::: Records shown

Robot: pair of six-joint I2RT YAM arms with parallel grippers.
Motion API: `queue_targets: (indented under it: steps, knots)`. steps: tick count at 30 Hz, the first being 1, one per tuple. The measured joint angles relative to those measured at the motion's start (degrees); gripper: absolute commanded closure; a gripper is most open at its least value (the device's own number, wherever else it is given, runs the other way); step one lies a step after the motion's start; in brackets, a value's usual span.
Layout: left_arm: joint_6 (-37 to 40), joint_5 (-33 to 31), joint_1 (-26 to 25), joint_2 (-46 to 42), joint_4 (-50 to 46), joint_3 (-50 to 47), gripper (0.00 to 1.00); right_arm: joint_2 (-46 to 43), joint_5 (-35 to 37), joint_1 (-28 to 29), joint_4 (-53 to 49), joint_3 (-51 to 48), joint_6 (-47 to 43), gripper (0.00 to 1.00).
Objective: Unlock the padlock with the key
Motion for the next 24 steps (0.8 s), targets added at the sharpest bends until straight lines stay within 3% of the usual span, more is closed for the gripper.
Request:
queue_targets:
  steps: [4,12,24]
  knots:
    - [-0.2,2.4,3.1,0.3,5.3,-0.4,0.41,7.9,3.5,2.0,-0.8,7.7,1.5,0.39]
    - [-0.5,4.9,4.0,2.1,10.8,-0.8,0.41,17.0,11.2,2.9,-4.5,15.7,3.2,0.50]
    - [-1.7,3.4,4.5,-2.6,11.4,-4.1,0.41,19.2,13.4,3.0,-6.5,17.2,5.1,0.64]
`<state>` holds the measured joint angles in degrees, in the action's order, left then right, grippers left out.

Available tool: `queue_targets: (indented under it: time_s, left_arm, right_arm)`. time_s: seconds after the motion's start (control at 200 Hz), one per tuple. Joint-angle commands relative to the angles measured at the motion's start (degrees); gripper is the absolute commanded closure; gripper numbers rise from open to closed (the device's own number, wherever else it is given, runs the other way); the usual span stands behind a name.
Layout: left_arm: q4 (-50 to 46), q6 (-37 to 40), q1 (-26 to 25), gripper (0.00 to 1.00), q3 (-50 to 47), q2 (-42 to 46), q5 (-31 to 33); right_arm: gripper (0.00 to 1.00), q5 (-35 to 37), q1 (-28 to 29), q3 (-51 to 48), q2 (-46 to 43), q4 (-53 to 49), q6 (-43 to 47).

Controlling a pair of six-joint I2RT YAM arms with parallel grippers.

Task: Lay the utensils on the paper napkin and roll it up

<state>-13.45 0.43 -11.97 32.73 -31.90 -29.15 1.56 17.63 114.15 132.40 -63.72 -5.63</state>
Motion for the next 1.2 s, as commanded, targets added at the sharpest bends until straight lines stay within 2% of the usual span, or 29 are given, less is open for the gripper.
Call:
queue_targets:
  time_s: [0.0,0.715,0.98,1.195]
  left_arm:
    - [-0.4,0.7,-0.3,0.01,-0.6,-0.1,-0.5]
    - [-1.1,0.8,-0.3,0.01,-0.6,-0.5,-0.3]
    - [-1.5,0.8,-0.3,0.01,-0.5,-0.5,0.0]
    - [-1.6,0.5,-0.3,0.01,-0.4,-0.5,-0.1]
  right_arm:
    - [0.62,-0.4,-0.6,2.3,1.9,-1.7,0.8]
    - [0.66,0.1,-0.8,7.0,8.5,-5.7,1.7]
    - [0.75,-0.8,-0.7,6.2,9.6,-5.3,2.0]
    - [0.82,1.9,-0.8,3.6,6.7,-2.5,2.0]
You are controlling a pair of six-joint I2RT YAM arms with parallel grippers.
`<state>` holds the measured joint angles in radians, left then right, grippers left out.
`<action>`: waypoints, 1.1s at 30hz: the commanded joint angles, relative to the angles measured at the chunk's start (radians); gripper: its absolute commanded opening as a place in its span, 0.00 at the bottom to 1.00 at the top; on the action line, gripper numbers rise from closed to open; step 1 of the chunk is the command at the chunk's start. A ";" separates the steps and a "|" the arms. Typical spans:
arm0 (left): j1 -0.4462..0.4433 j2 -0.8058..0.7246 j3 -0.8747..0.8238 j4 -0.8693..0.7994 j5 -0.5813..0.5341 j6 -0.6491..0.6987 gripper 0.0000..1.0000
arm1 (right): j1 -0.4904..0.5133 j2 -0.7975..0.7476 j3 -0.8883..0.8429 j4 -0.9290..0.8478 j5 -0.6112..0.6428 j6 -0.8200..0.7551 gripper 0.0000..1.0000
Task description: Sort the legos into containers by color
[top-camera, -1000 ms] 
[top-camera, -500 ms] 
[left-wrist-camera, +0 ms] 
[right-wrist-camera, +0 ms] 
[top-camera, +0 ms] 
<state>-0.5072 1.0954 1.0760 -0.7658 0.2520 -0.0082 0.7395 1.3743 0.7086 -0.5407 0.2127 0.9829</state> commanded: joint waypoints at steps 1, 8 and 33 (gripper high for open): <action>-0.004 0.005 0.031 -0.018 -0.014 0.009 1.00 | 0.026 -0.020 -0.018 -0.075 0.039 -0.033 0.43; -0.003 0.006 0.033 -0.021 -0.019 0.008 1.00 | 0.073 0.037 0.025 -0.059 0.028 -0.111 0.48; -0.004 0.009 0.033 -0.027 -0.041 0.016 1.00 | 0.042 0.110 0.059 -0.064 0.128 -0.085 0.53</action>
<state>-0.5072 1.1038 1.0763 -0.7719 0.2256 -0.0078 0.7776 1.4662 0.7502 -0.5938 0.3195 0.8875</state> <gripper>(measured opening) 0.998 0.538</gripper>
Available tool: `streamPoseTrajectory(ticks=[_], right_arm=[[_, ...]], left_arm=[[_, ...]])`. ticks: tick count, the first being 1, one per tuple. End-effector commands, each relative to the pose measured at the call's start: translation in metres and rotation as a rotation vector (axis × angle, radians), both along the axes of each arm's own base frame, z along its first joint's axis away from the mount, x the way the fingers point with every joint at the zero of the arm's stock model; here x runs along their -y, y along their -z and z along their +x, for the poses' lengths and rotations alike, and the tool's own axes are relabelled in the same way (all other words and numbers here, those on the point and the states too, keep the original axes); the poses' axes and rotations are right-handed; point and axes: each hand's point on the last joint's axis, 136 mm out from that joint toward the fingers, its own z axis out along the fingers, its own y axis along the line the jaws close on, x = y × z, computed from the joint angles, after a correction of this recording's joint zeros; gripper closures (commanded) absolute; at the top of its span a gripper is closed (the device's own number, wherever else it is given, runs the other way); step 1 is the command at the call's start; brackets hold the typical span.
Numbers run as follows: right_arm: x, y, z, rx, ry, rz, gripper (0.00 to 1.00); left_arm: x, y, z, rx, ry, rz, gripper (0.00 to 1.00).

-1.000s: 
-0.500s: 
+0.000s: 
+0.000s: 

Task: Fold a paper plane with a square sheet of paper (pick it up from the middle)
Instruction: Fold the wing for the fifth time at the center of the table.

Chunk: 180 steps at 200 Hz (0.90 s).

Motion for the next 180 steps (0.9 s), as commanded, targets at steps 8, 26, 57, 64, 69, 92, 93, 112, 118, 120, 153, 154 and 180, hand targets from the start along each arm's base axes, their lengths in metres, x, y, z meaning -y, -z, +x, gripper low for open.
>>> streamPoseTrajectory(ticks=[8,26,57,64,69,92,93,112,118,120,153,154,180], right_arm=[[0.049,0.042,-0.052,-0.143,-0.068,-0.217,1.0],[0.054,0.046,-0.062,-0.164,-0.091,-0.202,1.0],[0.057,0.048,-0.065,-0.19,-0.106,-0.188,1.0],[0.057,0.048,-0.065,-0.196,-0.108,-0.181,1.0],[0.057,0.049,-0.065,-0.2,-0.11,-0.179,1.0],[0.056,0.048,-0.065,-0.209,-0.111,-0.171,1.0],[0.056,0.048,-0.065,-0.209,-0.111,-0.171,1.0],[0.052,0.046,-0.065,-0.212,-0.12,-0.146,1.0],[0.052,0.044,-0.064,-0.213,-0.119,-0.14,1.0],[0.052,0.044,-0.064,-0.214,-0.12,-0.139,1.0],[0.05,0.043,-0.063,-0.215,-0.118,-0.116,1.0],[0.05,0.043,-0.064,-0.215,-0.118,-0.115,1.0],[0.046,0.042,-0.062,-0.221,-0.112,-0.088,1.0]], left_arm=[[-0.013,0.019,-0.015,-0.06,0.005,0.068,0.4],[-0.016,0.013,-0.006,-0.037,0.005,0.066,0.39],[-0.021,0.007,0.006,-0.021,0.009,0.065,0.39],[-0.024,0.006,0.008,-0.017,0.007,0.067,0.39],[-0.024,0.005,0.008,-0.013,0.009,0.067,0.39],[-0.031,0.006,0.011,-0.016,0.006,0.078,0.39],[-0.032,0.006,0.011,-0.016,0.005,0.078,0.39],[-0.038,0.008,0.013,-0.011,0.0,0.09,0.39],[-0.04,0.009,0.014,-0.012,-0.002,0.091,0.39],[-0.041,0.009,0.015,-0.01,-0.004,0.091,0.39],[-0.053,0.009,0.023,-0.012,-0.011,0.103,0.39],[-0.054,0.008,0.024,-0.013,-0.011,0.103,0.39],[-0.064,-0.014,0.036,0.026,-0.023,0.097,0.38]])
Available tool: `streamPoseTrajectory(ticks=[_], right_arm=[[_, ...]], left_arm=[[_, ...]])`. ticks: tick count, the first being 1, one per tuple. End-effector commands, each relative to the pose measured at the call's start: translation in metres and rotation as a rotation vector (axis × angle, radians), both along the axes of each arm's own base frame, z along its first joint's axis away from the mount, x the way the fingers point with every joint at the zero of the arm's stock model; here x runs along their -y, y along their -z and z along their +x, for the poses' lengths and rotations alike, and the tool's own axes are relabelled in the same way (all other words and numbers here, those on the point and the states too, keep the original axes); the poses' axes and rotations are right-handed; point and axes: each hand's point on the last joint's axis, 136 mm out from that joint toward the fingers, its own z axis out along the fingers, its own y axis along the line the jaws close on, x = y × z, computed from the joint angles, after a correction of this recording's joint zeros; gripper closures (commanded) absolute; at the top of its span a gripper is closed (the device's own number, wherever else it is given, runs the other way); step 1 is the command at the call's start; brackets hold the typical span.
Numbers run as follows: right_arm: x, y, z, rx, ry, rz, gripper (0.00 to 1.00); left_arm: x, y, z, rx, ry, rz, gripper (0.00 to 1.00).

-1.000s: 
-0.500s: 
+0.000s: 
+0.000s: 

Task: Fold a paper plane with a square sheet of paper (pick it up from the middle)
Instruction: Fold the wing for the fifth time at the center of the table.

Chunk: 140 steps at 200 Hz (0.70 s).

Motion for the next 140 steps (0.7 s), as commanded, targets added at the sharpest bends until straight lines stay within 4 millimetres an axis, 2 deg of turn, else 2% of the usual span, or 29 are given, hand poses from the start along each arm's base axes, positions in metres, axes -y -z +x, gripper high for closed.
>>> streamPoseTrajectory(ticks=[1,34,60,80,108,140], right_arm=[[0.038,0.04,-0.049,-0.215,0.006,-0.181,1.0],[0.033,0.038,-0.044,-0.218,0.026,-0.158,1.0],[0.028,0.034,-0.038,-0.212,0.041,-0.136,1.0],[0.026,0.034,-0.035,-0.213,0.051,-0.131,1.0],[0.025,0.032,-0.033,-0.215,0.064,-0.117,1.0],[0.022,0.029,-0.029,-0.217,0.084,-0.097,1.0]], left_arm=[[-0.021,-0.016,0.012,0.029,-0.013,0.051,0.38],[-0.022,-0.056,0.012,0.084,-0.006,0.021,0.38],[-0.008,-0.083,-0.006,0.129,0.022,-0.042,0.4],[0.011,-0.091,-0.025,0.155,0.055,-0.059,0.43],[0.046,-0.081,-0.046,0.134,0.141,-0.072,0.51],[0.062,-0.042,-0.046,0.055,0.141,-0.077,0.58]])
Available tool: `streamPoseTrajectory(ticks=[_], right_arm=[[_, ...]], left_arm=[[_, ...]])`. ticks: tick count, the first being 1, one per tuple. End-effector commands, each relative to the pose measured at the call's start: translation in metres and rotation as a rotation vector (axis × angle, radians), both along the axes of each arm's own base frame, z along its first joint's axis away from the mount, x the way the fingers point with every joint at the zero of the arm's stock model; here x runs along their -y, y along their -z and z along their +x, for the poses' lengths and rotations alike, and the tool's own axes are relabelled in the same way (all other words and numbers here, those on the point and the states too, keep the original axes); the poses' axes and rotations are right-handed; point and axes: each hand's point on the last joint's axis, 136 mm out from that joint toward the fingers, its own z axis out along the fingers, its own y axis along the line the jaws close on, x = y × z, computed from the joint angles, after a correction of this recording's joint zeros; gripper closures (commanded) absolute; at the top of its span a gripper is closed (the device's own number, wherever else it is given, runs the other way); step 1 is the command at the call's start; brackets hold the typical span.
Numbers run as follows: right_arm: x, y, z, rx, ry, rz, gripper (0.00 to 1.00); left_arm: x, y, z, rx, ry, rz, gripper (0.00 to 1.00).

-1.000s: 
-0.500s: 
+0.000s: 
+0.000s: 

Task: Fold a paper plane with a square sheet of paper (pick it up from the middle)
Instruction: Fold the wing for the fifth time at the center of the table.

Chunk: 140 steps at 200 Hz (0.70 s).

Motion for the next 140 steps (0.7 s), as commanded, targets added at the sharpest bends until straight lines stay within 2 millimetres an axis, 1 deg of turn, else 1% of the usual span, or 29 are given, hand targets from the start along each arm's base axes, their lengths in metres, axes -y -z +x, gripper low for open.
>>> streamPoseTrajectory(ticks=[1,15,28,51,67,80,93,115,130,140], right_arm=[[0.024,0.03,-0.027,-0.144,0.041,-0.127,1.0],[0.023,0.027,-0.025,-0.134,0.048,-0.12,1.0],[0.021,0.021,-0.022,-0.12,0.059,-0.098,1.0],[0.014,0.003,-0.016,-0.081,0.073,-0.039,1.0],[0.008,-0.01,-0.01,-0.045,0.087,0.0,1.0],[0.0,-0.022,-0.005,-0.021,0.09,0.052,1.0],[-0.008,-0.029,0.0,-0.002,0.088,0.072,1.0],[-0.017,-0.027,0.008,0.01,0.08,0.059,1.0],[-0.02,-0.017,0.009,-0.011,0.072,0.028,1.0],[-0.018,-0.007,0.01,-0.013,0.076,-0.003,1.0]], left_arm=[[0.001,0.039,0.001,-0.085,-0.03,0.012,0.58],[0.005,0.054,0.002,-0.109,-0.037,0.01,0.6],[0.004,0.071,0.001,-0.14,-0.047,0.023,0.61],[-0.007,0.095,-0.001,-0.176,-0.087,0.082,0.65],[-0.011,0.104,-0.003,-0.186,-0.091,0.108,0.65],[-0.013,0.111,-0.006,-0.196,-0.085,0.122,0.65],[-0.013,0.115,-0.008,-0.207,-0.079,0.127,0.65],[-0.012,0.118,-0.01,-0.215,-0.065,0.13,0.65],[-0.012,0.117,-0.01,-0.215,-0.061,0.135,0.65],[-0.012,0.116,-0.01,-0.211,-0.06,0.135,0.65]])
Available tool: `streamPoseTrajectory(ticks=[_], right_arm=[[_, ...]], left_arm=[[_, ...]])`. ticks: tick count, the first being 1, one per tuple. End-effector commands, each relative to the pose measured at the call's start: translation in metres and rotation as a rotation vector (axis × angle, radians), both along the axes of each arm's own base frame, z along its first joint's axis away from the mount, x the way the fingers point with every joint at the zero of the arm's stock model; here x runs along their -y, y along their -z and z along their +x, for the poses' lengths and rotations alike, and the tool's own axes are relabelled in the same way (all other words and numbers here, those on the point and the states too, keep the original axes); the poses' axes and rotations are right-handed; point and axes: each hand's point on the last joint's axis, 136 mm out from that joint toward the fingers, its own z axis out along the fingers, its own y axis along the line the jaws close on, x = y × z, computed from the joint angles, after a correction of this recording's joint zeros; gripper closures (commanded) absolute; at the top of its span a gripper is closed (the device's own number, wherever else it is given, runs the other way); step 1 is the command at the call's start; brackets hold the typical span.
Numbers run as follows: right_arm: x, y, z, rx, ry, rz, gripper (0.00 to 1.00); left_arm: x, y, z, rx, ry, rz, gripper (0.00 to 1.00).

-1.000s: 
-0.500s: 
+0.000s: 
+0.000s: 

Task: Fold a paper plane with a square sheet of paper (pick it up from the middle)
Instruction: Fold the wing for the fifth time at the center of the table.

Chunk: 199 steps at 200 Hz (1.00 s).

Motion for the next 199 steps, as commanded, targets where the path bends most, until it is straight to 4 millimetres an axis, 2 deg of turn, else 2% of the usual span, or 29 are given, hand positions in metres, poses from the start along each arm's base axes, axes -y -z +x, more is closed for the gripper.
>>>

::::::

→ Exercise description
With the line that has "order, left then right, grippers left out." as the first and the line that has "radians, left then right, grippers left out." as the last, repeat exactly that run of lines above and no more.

→ Solution to this problem
`<state>` holds the measured joint angles in degrees, in the action's order, left then right, grippers left out.

Available tool: `queue_targets: (indented under it: time_s, left_arm, right_arm)`. time_s: seconds after the motion's start (control at 200 Hz), one per tuple. Joint-angle commands relative to the angles measured at the motion's start (degrees); gripper is the absolute commanded closure; gripper numbers rise from open to closed (the device's own number, wherever else it is given, runs the other way); the usual span stands behind a name.
Layout: left_arm: q4 (-50 to 46), q6 (-37 to 40), q1 (-26 to 25), gripper (0.00 to 1.00), q3 (-50 to 47), q2 (-42 to 46), q5 (-31 to 33); right_arm: gripper (0.00 to 1.00), q5 (-35 to 37), q1 (-28 to 29), q3 (-51 to 48), q2 (-46 to 43), q4 (-53 to 49), q6 (-43 to 47).

Controlling a pair of six-joint I2RT YAM arms with parallel grippers.

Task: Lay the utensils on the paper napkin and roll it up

<state>-13.45 0.43 -11.97 32.73 -31.90 -29.15 1.56 17.63 114.15 132.40 -63.72 -5.63</state>
Motion for the next 1.2 s, as commanded, targets added at the sharpest bends until straight lines stay within 2% of the usual span, or 29 are given, less is open for the gripper.
Call:
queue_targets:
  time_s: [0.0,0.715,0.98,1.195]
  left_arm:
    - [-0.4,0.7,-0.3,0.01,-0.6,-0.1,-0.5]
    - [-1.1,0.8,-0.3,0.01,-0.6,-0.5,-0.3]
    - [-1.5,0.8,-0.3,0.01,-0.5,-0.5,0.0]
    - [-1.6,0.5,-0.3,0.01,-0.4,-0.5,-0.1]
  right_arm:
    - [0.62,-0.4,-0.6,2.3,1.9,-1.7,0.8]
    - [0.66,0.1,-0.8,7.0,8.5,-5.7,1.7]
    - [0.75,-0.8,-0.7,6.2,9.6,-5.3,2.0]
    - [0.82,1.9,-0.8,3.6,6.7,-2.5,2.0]
You are controlling a pair of six-joint I2RT YAM arms with parallel grippers.
`<state>` holds the measured joint angles in radians, left then right, grippers left out.

This exercise is now done.